I’m not a “life is good” kind of guy and my glass is half empty more than most.  I’m hard on myself and have never done anything “perfectly” and  know I never will.  It’s the striving for perfection that feeds me and keeps me coming back.  So for me to say that I am even encouraged… is monumental.  The negative feeds the fire for me.

But… damn I feel good right now.  I don’t hurt.  I have physical, emotional and mental energy.  And I know this will sound corny and ridiculous to some, but I know why.  I have finally found “my” sport.  Triathlon.

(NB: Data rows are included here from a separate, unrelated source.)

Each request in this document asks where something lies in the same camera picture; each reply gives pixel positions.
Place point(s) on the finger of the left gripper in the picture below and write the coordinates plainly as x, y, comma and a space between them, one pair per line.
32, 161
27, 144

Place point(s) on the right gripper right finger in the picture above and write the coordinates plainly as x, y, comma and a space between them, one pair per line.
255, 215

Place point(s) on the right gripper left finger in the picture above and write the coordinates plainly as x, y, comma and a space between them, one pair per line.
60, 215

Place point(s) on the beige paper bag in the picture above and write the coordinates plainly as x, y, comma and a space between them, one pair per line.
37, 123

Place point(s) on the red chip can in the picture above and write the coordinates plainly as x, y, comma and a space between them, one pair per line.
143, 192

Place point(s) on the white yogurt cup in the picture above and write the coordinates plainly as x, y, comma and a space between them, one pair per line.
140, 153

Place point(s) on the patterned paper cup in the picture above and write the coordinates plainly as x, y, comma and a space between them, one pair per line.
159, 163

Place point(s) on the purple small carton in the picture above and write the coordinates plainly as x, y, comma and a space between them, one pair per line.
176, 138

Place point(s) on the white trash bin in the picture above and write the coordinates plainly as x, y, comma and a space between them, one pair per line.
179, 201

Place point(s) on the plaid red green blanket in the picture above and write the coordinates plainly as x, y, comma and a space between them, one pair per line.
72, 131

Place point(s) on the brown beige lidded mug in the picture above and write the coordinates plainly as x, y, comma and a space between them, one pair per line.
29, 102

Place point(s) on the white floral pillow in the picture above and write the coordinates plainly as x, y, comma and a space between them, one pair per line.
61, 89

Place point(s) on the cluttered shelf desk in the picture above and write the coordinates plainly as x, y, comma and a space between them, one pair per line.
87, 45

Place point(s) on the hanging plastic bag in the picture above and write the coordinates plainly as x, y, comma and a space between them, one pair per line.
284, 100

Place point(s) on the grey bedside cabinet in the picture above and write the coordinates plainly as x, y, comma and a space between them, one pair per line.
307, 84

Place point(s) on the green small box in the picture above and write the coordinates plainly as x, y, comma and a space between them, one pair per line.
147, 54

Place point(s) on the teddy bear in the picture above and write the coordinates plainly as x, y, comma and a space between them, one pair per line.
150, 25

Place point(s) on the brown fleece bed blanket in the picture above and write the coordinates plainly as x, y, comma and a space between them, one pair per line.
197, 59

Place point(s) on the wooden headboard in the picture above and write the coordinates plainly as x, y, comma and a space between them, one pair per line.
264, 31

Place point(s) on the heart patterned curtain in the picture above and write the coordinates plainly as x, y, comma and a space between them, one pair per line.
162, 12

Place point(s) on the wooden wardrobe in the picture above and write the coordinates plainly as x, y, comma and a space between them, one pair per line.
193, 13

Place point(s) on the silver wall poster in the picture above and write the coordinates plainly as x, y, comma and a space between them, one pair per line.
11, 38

It has nothing to do with being “good” at it.  I would classify myself as slightly above average at best.  Maybe top third of the field on a good day.  But this matters absolutely ZERO to me.  I have finally found the sport that challenges me, pushes me and gives me the most pleasure.  I love the people, the workouts, the challenges and the effort it demands.  But what I love most of all is that it doesn’t hurt…

Now, don’t get me wrong.  The Innsbrook race last weekend was VERY hard and with the effort came pain, but of a different sort.  See, when I was training to get back in shape and run a marathon, I constantly found myself exhausted.  My knees sounded like I was stepping on crackers with every stair I climbed.  I hurt, physically, so bad sometimes all I could do was just lay down for the rest of the day.  And that was after a 15 mile run.  I was miserable after each run over 20 miles and even had to take days off of work to recover.  I hurt.  I was starving all the time.  All I wanted to do was sleep.  I dreaded every long run.  I accomplished my goal of running a marathon.  The I very nearly quit running altogether.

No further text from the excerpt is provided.